* WORK ITEM: Copy the listing that follows exactly. Its pictures do not belong in the copy.

* MATERIAL FOR THIS TASK:
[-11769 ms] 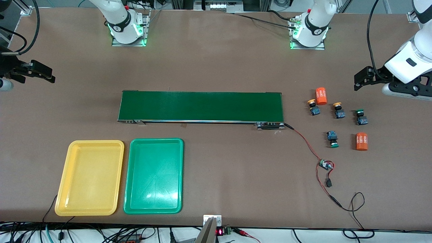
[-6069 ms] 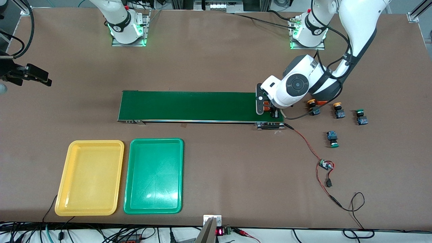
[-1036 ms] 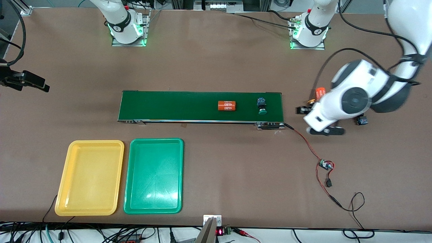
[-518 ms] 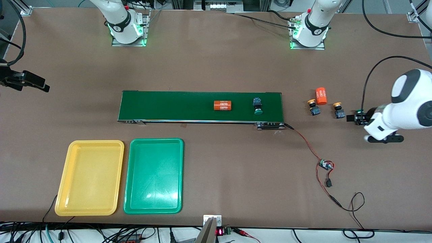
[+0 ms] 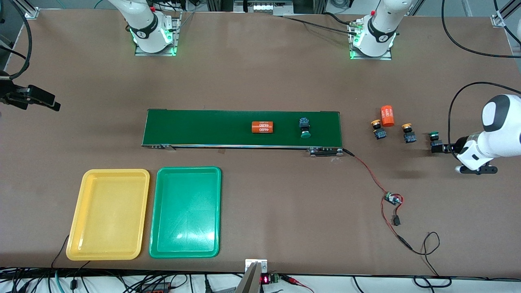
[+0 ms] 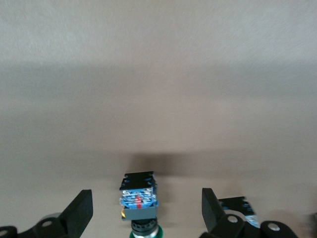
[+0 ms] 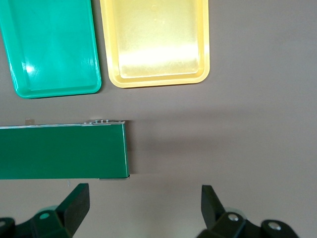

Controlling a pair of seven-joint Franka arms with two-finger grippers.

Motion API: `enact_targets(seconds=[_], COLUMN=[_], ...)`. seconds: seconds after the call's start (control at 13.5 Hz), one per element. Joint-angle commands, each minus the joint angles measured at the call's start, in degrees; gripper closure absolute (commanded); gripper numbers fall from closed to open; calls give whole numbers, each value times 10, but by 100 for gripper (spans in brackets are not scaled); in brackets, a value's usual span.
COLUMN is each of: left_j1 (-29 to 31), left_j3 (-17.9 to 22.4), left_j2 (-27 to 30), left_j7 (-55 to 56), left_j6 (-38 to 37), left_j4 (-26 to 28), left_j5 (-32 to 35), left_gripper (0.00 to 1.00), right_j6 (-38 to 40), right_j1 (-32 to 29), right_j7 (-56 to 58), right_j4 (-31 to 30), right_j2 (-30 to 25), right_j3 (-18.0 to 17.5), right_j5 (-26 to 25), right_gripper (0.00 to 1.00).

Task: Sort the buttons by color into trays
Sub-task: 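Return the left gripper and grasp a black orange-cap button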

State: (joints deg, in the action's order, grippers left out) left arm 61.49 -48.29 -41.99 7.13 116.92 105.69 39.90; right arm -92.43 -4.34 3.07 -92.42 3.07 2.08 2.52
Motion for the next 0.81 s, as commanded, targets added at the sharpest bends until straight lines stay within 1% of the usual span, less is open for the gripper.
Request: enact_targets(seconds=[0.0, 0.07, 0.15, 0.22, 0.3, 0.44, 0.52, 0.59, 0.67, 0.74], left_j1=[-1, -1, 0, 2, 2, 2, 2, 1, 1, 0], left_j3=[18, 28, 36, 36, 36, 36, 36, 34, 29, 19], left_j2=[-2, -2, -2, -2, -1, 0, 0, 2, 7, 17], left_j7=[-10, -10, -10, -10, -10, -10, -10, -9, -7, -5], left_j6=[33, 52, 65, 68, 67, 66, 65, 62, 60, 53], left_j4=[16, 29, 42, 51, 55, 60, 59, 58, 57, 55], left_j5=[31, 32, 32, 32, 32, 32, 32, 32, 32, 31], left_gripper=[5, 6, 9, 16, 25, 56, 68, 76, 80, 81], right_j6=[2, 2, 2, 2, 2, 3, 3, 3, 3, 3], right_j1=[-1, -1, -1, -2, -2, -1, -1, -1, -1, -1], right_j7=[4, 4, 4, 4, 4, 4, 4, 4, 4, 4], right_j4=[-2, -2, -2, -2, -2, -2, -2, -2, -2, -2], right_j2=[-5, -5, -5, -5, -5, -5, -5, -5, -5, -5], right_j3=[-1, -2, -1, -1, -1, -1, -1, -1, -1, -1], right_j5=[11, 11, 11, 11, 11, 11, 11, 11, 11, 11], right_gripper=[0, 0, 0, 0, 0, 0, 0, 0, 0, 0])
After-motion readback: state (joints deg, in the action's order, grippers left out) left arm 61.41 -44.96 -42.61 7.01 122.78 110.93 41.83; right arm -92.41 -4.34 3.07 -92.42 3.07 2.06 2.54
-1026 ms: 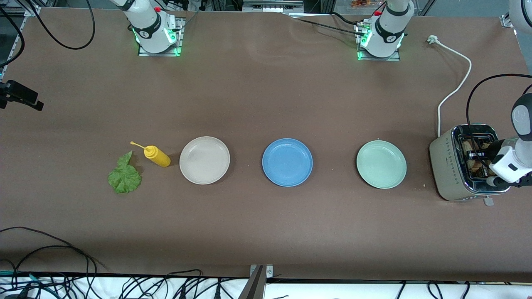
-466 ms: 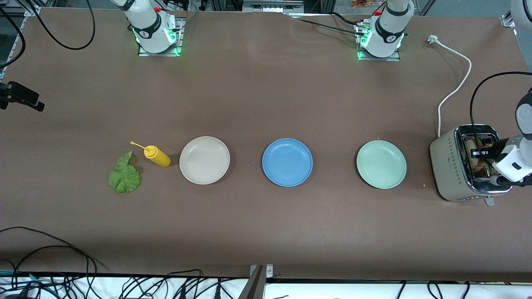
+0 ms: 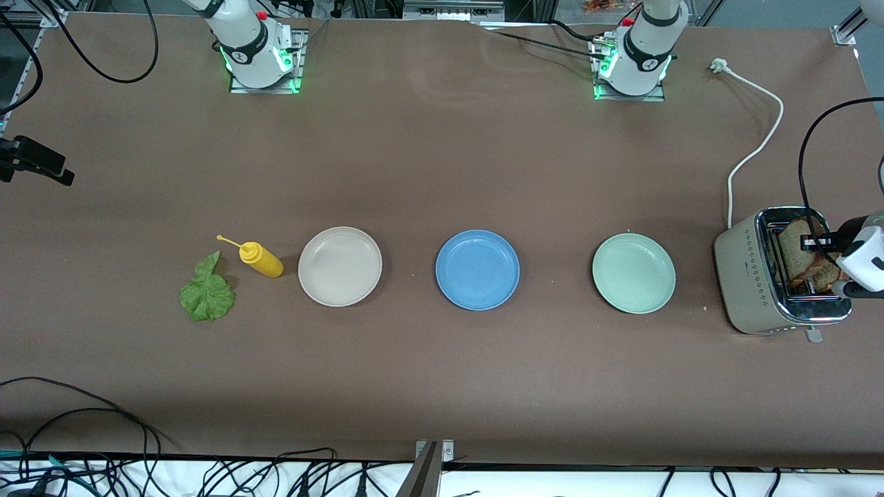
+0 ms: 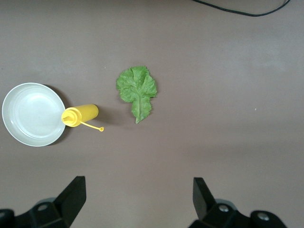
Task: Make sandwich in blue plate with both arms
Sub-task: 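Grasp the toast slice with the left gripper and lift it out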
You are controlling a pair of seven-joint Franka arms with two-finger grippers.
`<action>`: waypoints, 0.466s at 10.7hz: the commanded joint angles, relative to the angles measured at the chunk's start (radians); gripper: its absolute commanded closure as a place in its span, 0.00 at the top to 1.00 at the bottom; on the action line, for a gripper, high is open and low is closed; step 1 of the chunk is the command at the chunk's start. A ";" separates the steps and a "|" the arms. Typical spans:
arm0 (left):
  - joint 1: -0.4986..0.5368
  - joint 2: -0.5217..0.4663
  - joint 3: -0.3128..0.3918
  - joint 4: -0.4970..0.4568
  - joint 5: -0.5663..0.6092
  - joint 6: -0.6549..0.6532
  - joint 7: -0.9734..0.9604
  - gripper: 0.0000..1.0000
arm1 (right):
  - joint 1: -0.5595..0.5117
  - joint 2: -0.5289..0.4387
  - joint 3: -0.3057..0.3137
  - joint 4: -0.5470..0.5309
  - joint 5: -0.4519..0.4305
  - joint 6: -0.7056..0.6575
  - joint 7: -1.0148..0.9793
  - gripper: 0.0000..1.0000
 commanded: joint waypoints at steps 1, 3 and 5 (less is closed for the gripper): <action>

* OUTPUT FOR THIS TASK:
[-11769 ms] 
[-6069 ms] 
[-1036 ms] 
[-518 ms] 
[+0 ms] 
[+0 ms] 
[+0 ms] 

Controlling a pair of seven-joint Franka arms with two-finger grippers.

Motion API: `enact_targets(seconds=[_], COLUMN=[_], ...)`. seconds: seconds after the call's start (control at 13.5 Hz), one per element. Joint-angle commands, each minus the joint angles measured at the call's start, in degrees; gripper closure absolute (commanded); gripper numbers fall from closed to open; calls give whole numbers, each value times 10, but by 100 for gripper (spans in brackets are not scaled); in brackets, a value's usual span.
COLUMN is each of: left_j1 (-29 to 31), left_j3 (-17.9 to 22.4), left_j2 (-27 to 30), left_j7 (-55 to 56), left_j6 (-38 to 37), left_j4 (-26 to 28), left_j5 (-32 to 35), left_gripper (0.00 to 1.00), right_j6 (-38 to 40), right_j1 (-32 to 29), right_j7 (-56 to 58), right_j4 (-31 to 30), right_j2 (-30 to 25), right_j3 (-18.0 to 17.5), right_j5 (-26 to 25), right_gripper (0.00 to 1.00).

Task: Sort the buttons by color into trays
Sub-task: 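Return the left gripper and grasp a black orange-cap button
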
State: (joints deg, in the action's order, grippers left out) left arm 61.49 -48.29 -41.99 7.13 116.92 105.69 39.90; right arm -92.43 -4.34 3.07 -92.42 3.07 2.08 2.52
Motion for the next 0.81 s, as commanded, targets added at the sharpest bends until straight lines stay within 1% of the usual span, less is open for the gripper.
Request: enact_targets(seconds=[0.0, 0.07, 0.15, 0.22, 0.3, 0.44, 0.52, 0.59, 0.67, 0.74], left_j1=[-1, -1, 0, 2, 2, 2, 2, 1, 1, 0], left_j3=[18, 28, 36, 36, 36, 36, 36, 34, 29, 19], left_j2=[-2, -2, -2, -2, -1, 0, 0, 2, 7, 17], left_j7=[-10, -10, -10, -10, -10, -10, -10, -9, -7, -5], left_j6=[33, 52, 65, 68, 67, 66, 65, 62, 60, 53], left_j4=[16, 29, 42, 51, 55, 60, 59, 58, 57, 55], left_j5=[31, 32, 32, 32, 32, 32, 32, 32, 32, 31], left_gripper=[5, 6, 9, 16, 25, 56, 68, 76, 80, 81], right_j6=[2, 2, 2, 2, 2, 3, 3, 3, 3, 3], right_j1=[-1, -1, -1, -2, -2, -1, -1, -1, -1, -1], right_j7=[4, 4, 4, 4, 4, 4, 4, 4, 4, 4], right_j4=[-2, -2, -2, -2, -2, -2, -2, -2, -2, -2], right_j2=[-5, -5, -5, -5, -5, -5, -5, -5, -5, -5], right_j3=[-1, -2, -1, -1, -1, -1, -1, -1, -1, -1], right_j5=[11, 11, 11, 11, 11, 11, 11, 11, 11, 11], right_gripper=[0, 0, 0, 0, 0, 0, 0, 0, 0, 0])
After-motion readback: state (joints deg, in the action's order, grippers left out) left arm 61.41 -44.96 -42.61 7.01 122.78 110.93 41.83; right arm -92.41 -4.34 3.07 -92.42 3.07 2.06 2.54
-1026 ms: 
-466 ms: 
+0 ms: 
+0 ms: 
Task: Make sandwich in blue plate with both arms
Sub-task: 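Grasp the toast slice with the left gripper and lift it out
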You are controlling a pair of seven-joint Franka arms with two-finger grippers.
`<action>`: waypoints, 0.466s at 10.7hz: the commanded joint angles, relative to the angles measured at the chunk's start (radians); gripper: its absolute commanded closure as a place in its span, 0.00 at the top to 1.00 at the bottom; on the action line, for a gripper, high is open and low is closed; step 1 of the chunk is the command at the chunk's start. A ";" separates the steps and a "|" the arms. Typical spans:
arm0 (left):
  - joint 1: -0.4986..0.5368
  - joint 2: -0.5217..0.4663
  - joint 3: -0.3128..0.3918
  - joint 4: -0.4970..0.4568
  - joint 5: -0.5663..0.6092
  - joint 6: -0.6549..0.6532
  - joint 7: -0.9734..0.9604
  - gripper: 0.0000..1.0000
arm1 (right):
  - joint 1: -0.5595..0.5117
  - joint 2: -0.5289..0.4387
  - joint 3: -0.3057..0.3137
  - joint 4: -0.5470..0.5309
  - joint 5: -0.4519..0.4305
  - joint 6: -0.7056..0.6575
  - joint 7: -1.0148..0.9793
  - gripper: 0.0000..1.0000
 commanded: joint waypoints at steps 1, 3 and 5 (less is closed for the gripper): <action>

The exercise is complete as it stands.